Your objective
Set down every entry once more, character for character.

Material provided
________________________________________

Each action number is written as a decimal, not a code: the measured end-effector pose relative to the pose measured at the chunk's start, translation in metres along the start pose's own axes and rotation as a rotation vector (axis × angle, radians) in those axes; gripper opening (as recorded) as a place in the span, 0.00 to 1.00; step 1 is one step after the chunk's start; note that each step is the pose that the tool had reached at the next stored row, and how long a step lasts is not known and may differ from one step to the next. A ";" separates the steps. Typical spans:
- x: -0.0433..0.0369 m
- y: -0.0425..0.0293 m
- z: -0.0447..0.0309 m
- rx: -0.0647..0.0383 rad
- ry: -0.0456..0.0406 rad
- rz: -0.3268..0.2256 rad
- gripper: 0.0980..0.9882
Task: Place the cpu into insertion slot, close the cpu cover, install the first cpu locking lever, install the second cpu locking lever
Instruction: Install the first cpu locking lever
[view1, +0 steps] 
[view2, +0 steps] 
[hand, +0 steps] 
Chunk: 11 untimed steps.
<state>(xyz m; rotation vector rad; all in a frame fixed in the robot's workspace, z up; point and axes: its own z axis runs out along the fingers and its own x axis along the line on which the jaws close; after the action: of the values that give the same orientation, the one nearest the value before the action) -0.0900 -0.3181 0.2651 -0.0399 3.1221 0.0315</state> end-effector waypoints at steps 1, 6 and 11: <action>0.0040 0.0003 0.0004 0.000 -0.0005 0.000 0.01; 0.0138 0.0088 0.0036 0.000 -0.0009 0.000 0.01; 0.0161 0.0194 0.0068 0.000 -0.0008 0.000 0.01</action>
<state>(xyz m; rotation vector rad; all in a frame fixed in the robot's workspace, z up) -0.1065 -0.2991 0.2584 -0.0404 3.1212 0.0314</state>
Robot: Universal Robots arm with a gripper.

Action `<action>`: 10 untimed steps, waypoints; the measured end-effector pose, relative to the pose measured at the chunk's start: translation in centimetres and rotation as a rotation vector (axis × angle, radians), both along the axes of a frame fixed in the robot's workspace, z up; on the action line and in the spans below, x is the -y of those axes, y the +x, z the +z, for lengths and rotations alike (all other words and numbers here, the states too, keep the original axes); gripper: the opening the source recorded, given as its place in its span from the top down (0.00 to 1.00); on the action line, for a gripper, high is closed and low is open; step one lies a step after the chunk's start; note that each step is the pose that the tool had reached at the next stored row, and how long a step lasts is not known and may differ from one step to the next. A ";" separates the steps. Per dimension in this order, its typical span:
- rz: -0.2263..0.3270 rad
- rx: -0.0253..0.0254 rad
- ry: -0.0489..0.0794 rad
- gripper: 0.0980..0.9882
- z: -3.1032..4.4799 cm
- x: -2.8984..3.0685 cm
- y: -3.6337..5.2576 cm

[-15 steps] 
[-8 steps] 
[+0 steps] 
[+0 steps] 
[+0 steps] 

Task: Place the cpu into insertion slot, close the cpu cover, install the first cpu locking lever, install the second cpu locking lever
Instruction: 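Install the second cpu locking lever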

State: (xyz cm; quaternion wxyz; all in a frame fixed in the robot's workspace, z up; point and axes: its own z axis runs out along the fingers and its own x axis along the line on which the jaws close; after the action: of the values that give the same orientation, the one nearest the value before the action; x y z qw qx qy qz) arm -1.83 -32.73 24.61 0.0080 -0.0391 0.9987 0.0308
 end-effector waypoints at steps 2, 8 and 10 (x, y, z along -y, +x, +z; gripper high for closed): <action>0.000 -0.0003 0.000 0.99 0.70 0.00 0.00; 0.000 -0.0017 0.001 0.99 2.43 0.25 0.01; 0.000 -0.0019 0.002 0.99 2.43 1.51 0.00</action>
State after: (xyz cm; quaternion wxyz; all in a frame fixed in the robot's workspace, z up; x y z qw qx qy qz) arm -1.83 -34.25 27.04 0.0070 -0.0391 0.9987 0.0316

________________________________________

Answer space
Each action number is written as a decimal, not a code: the measured end-effector pose relative to the pose measured at the chunk's start, translation in metres along the start pose's own axes and rotation as a rotation vector (axis × angle, radians) in those axes; gripper opening (as recorded) as a place in the span, 0.00 to 1.00; step 1 is one step after the chunk's start; note that each step is the pose that the tool had reached at the next stored row, and how long a step lasts is not known and may differ from one step to the next. A ";" separates the steps. Typical spans:
- x: -0.0433..0.0369 m
- y: -0.0425..0.0293 m
- z: -0.0447..0.0309 m
- rx: -0.0647..0.0383 rad
- ry: -0.0456..0.0406 rad
- rz: -0.3268..0.2256 rad
- gripper: 0.0980..0.9882
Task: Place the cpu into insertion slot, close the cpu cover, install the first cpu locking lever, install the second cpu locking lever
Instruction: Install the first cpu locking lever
[view1, +0 steps] 
[view2, +0 steps] 
[hand, +0 steps] 
Chunk: 11 untimed steps.
<state>(xyz m; rotation vector rad; all in a frame fixed in the robot's workspace, z up; point and axes: its own z axis runs out along the fingers and its own x axis along the line on which the jaws close; after the action: of the values that give the same orientation, the one nearest the value before the action) -0.0900 -0.3181 0.2651 -0.0399 3.1221 0.0315</state> end-effector waypoints at steps 1, 6 and 11: <action>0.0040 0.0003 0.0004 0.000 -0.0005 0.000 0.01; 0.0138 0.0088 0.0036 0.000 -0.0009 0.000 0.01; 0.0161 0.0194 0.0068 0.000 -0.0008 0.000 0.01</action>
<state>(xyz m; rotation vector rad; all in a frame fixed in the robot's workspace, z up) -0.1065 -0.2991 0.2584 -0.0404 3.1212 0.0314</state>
Robot: Universal Robots arm with a gripper.

Action `<action>`: 10 untimed steps, waypoints; the measured end-effector pose, relative to the pose measured at the chunk's start: translation in centimetres and rotation as a rotation vector (axis × angle, radians), both along the axes of a frame fixed in the robot's workspace, z up; on the action line and in the spans below, x is the -y of those axes, y the +x, z the +z, for lengths and rotations alike (all other words and numbers here, the states too, keep the original axes); gripper: the opening the source recorded, given as its place in its span from the top down (0.00 to 1.00); on the action line, for a gripper, high is closed and low is open; step one lies a step after the chunk's start; note that each step is the pose that the tool had reached at the next stored row, and how long a step lasts is not known and may differ from one step to the next. A ";" separates the steps. Per dimension in this order, its typical span:
- rz: -0.2263..0.3270 rad
- rx: -0.0253..0.0254 rad
- ry: -0.0489..0.0794 rad
- gripper: 0.0980..0.9882
- z: -3.1032..4.4799 cm
- x: -2.8984..3.0685 cm
- y: -3.6337..5.2576 cm

[-15 steps] 
[-8 steps] 
[+0 steps] 
[+0 steps] 
[+0 steps] 

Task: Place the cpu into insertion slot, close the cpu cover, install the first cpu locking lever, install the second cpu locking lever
Instruction: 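Install the second cpu locking lever
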
State: (xyz cm; quaternion wxyz; all in a frame fixed in the robot's workspace, z up; point and axes: its own z axis runs out along the fingers and its own x axis along the line on which the jaws close; after the action: of the values that give the same orientation, the one nearest the value before the action; x y z qw qx qy qz) arm -1.83 -32.73 24.61 0.0080 -0.0391 0.9987 0.0308
 end-effector waypoints at steps 2, 8 and 10 (x, y, z along -y, +x, +z; gripper high for closed): <action>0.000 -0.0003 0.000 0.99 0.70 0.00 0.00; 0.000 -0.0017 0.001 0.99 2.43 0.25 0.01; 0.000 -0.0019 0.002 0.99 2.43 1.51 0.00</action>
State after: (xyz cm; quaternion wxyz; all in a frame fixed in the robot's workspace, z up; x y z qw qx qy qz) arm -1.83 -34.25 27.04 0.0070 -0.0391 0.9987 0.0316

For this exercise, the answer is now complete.